As the illustration shows, they are tiny, pretty coloured beads on pieces of wire – looking like small exotic beetles.  Their coloured bands vary according to the amount of carbon they contain.

So already, you see, there is a connection between me and the resistors – we are both carbon-based.

Now as I understand it (and please, if – as is highly likely – your knowledge of electronics is wider than mine, feel free to correct me, so long as you use short words and no symbols or abbreviations involving a small z) the carbon inside the resistor steps down the amount of electrical current passing through.

Three carbon composition resistors in a 1960s ...

In this way, it magically allow the flimsiest and most delicate electronic circuits to safely incorporate whatever current is deemed necessary to make them work.  Without the resistors – the patient Californian who once helped me build a modest robot explained – the circuits would fry.

My musings now drift to my own carbon-based structure.
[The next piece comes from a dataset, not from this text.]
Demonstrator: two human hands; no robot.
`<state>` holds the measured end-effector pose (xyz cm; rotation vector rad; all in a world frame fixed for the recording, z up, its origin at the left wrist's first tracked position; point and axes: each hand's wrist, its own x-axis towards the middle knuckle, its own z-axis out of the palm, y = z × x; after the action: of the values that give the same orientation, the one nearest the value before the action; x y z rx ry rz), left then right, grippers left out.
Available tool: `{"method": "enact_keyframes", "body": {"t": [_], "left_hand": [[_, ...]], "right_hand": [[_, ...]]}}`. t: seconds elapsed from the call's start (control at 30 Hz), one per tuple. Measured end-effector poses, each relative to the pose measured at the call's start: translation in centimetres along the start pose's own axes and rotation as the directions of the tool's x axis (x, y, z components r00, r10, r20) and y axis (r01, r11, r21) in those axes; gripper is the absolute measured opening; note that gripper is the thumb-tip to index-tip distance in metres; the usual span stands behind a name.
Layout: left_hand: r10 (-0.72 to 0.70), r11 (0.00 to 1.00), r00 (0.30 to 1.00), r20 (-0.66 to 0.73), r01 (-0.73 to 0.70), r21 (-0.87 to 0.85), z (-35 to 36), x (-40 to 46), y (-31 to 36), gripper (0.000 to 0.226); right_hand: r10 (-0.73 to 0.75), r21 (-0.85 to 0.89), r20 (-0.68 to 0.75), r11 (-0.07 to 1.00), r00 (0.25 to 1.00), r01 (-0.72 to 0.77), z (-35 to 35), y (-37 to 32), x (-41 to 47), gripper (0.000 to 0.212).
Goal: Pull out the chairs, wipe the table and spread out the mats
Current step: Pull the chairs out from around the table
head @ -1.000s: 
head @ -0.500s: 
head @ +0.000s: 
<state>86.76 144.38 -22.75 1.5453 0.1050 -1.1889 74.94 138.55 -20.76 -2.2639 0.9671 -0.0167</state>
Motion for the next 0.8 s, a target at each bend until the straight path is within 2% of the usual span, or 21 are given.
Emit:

Invisible, yet strong currents of energy course through me as surely as they do in the valve pictured here.  Under certain circumstances this energy can be photographed or measured.  If it will help, I’ll show you a picture of my own energy field:

My energy field made visible

My energy field made visible

I’d go so far as to suggest that this pulsing, rainbow-coloured aura of light and energy is a truer representation of my own multi-dimensional self – the everlasting bit that pre-exists and lasts beyond the slightly frayed human form I’m currently occupying from an Earthly perspective.  So how on Earth did I manage to step down that surging power enough to allow me to temporarily inhabit a human body?
It’s an awesome thought, isn’t it?  Maybe having a carbon-based body is rather an advantage in such circumstances.  Perhaps, in whatever mysterious ways the tiny resistor beads are able to absorb and dole out energy in quantities that specific areas of the circuit board can handle, so the carbon in my body (and yours, of course) is responsible for stepping down the infinite energy I bring from Source and preventing it from ‘frying’ this delicate and impermanent, yet amazing circuit board that is my human body.